Mysql45讲读书笔记 07讲行锁功过:怎么减少行锁对性能的影

一 序

   本文属于极客时间的MySQL45讲读书笔记系列。

MySQL的行锁是在引擎层由各个引擎自己实现的。但并不是所有的引擎都支持行锁,比如MyISAM引擎就不支持行锁。InnoDB是支持行锁的,以及如何通过减少锁冲突来提升业务并发度。

 从两阶段锁说起

在下面的操作序列中,事务B的update语句执行时会是什么现象呢?假设字段id是表t的主键。

实际上事务B的update语句会被阻塞,直到事务A执行commit之后,事务B才能继续执行。因为事务A持有的两个记录的行锁,都是在commit的时候才释放的。

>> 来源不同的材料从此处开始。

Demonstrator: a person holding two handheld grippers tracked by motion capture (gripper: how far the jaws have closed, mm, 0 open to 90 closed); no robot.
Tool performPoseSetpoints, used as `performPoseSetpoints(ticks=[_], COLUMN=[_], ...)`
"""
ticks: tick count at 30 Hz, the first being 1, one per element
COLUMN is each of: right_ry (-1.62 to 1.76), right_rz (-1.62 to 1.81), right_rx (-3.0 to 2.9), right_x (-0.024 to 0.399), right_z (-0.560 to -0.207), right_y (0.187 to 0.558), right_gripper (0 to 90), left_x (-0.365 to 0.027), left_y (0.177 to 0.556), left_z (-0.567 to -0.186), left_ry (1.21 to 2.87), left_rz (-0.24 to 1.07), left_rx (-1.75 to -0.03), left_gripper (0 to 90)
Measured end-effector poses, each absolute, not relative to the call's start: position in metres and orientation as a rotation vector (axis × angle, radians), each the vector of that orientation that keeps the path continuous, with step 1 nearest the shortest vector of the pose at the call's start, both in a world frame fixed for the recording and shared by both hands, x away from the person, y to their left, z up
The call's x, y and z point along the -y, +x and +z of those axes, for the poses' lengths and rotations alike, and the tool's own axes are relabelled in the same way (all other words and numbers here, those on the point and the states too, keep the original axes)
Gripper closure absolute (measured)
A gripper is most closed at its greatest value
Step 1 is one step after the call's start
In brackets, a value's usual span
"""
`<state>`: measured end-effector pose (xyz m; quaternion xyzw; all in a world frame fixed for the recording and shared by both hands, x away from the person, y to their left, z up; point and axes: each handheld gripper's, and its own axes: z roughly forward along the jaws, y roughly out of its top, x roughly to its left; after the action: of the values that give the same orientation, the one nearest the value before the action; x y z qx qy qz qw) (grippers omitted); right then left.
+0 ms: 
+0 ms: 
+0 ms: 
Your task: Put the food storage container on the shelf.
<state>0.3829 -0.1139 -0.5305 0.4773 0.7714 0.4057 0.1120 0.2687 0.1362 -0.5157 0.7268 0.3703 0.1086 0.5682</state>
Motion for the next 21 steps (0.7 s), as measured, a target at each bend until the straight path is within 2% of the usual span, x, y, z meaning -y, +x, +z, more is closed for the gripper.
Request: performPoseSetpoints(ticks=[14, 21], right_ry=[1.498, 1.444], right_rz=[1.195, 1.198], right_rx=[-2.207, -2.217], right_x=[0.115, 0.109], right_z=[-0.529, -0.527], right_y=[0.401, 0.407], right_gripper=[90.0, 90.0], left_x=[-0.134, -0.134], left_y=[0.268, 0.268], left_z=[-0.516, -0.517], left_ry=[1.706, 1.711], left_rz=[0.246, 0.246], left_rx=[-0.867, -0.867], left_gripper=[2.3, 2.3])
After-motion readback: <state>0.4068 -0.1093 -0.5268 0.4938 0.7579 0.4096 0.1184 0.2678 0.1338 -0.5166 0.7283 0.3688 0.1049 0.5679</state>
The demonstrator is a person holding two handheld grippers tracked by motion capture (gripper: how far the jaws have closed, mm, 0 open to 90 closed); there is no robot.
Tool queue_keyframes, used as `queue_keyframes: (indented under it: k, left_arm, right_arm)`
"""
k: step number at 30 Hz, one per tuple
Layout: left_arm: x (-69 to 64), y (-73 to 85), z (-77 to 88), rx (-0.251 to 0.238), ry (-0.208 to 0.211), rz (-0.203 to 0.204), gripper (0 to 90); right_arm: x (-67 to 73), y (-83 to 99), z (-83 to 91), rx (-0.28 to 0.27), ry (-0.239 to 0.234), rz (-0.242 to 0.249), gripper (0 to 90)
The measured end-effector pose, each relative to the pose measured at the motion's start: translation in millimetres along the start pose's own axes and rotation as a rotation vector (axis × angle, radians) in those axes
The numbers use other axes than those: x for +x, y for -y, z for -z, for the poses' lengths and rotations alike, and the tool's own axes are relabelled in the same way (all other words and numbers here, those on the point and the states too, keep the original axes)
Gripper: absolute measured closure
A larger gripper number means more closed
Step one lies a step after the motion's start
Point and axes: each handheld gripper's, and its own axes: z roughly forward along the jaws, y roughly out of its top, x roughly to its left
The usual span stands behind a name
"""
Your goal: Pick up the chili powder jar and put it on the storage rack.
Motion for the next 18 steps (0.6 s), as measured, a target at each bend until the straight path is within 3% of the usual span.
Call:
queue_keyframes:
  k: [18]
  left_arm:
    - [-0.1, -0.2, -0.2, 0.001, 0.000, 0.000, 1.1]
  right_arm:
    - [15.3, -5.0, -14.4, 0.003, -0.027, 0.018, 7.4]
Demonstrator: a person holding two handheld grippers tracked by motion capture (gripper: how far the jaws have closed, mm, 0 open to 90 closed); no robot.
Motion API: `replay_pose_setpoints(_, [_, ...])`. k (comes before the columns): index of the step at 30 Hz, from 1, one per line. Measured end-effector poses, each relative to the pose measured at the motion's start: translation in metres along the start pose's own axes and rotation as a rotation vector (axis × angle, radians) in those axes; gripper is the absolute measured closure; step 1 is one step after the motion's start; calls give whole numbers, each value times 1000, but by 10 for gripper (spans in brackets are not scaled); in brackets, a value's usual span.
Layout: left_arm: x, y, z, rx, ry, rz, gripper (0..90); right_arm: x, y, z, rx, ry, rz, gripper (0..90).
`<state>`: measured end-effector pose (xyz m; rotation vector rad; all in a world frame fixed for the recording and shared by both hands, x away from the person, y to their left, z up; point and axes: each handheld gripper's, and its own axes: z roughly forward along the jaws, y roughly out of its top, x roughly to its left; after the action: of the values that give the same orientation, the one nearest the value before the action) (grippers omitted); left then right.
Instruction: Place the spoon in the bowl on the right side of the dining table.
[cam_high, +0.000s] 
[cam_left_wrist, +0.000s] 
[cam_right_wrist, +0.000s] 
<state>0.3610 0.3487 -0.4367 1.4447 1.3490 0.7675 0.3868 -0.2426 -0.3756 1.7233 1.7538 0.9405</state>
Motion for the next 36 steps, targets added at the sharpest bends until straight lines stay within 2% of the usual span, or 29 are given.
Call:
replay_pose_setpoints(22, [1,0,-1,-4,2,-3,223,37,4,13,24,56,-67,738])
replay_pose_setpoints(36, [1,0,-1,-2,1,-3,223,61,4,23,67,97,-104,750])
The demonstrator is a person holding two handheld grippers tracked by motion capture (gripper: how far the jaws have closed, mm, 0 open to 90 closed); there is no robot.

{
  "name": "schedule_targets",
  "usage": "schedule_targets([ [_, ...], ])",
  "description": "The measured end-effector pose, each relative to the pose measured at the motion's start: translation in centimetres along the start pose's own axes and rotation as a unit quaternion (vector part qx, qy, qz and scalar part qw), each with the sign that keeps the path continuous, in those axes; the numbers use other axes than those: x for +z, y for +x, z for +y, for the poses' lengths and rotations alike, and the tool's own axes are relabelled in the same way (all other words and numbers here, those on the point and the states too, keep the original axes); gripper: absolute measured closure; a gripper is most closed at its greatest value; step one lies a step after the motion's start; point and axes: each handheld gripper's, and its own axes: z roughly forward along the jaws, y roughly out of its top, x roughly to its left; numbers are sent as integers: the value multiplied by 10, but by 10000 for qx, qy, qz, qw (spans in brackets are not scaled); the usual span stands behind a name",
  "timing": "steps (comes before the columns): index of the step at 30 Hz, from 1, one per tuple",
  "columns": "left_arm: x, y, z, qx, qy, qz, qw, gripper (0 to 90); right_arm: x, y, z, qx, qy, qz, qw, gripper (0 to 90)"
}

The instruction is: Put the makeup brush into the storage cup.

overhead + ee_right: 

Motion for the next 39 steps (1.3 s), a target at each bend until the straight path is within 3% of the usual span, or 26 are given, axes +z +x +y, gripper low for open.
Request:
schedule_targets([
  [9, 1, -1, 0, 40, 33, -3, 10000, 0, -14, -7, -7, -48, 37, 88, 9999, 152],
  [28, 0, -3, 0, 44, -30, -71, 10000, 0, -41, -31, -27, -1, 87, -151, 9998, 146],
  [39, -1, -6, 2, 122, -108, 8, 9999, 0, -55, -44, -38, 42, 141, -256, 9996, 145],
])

   例子要表达的观点是在InnoDB事务中,行锁是在需要的时候才加上的,但并不是不需要了就立刻释放,而是要等到事务结束时才释放。这个就是两阶段锁协议。

知道了这个设定,对我们使用事务有什么帮助呢?那就是,如果你的事务中需要锁多个行,要把最可能造成锁冲突、最可能影响并发度的锁尽量往后放。

老师这里举个用户购买电影票的例子,设计用户账户update,及影院账户update。多个用户下单的情况下,显然影院账户是热点,应该尽可能的往后房。做过支付系统里面的账务的应该知道,热点账户处理是重点设计点之一。

死锁和死锁检测

当并发系统中不同线程出现循环资源依赖,涉及的线程都在等待别的线程释放资源时,就会导致这几个线程都进入无限等待的状态,称为死锁。这里我用数据库中的行锁举个例子。  

这时候,事务A在等待事务B释放id=2的行锁,而事务B在等待事务A释放id=1的行锁。 事务A和事务B在互相等待对方的资源释放,就是进入了死锁状态。当出现死锁以后,有两种策略:

  • 一种策略是,直接进入等待,直到超时。这个超时时间可以通过参数innodb_lock_wait_timeout来设置。
  • 另一种策略是,发起死锁检测,发现死锁后,主动回滚死锁链条中的某一个事务,让其他事务得以继续执行。将参数innodb_deadlock_detect设置为on,表示开启这个逻辑。

因为超时时间无法准确评估,innodb采用第二种策略,即:主动死锁检测(回滚掉代价较小的一方,可以使用命令SHOW ENGINE INNODB STATUS 来查看死锁日志),而且innodb_deadlock_detect的默认值本身就是on。主动死锁检测在发生死锁的时候,是能够快速发现并进行处理的,但是它也是有额外负担的。

你可以想象一下这个过程:每当一个事务被锁的时候,就要看看它所依赖的线程有没有被别人锁住,如此循环,最后判断是否出现了循环等待,也就是死锁。

那如果是我们上面说到的所有事务都要更新同一行的场景呢?

每个新来的被堵住的线程,都要判断会不会由于自己的加入导致了死锁,这是一个时间复杂度是O(n)的操作。假设有1000个并发线程要同时更新同一行,那么死锁检测操作就是100万这个量级的。虽然最终检测的结果是没有死锁,但是这期间要消耗大量的CPU资源。因此,你就会看到CPU利用率很高,但是每秒却执行不了几个事务。

根据上面的分析,我们来讨论一下,怎么解决由这种热点行更新导致的性能问题呢?问题的症结在于,死锁检测要耗费大量的CPU资源。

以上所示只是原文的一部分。